─── Information supplied ───
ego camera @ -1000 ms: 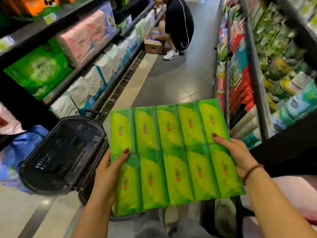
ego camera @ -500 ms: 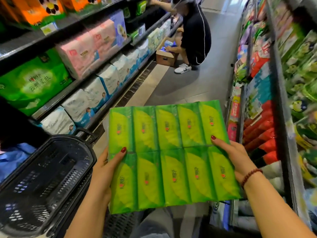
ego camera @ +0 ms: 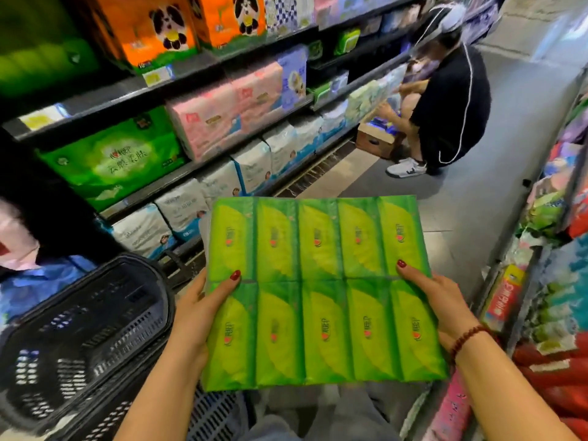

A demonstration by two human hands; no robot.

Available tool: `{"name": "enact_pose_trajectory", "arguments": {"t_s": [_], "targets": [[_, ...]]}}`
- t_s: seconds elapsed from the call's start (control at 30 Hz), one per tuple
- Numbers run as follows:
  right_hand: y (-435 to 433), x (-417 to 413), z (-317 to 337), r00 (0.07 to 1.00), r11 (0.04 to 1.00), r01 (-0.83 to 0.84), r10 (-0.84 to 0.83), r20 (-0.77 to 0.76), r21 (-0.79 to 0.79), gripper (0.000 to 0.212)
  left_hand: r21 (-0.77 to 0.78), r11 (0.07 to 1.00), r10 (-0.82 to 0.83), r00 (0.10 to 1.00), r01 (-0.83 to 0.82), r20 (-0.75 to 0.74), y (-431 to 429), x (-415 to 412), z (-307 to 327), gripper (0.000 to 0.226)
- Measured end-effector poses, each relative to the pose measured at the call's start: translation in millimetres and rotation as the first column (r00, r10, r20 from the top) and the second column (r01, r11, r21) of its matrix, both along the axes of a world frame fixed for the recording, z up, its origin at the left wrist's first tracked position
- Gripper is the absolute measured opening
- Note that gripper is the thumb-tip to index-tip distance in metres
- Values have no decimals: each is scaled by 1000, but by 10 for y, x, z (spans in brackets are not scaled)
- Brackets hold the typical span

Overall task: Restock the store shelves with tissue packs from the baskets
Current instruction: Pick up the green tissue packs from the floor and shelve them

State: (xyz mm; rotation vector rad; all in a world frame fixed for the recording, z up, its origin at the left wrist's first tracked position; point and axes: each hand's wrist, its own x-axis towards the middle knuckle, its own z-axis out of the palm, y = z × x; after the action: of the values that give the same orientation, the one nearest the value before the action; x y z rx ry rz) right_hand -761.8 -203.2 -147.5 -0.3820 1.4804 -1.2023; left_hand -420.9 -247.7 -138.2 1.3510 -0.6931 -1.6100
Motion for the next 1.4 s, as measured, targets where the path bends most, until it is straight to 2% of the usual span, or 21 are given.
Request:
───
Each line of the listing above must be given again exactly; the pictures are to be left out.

:: Task result ::
ego camera @ -1000 ms: 
ego camera @ -500 ms: 
ego camera @ +0 ms: 

A demonstration by two human hands; no robot.

Available tool: `{"name": "enact_pose_trajectory", "arguments": {"t_s": [_], "targets": [[_, ...]]}}`
- t_s: seconds elapsed from the call's start (control at 30 Hz), one per tuple
- Numbers run as follows:
  right_hand: y (-435 to 433), x (-417 to 413), z (-317 to 337), r00 (0.07 to 1.00), r11 (0.04 to 1.00), r01 (-0.83 to 0.84), r10 (-0.84 to 0.83), r20 (-0.77 to 0.76), r21 (-0.79 to 0.79), gripper (0.000 to 0.212)
  left_hand: r21 (-0.77 to 0.78), r11 (0.07 to 1.00), r10 (-0.82 to 0.83), r00 (0.10 to 1.00), r01 (-0.83 to 0.82), r20 (-0.75 to 0.74), y (-431 to 429), x (-415 to 412), z (-307 to 327), gripper (0.000 to 0.226)
- Measured end-effector poses, each relative to the pose measured at the call's start: translation in millimetres and rotation as the first column (r00, r10, r20 from the top) and the second column (r01, r11, r21) of its matrix, both along the axes of a world frame fixed for the recording, z up, its origin at the left wrist's first tracked position
- Gripper is the absolute measured opening
- Note that gripper is the thumb-tip to index-tip distance in metres
- Values have no decimals: each is scaled by 1000, but by 10 for y, x, z (spans in brackets are not scaled)
- Brackets hold the typical span

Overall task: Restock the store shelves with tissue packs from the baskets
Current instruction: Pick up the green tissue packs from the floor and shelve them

State: (xyz mm; rotation vector rad; all in a world frame fixed for the recording, z up, its origin at the left wrist's first tracked position; point and axes: each hand's wrist, its own x-axis towards the middle knuckle, its own z-axis out of the palm, y = z × x; after the action: of the values that give the same orientation, the one nearest the value before the action; x y z rx ry rz) right_hand -761.8 -203.2 -147.5 -0.3820 1.4804 -1.2023; left_hand -420.9 -247.7 -138.2 1.3510 -0.6931 -1.6100
Motion for the next 1.4 s, as measured, targets where the path bends most, until it is straight to 2% of the usual span, or 21 are given.
Request:

The work on this exercise has been completed.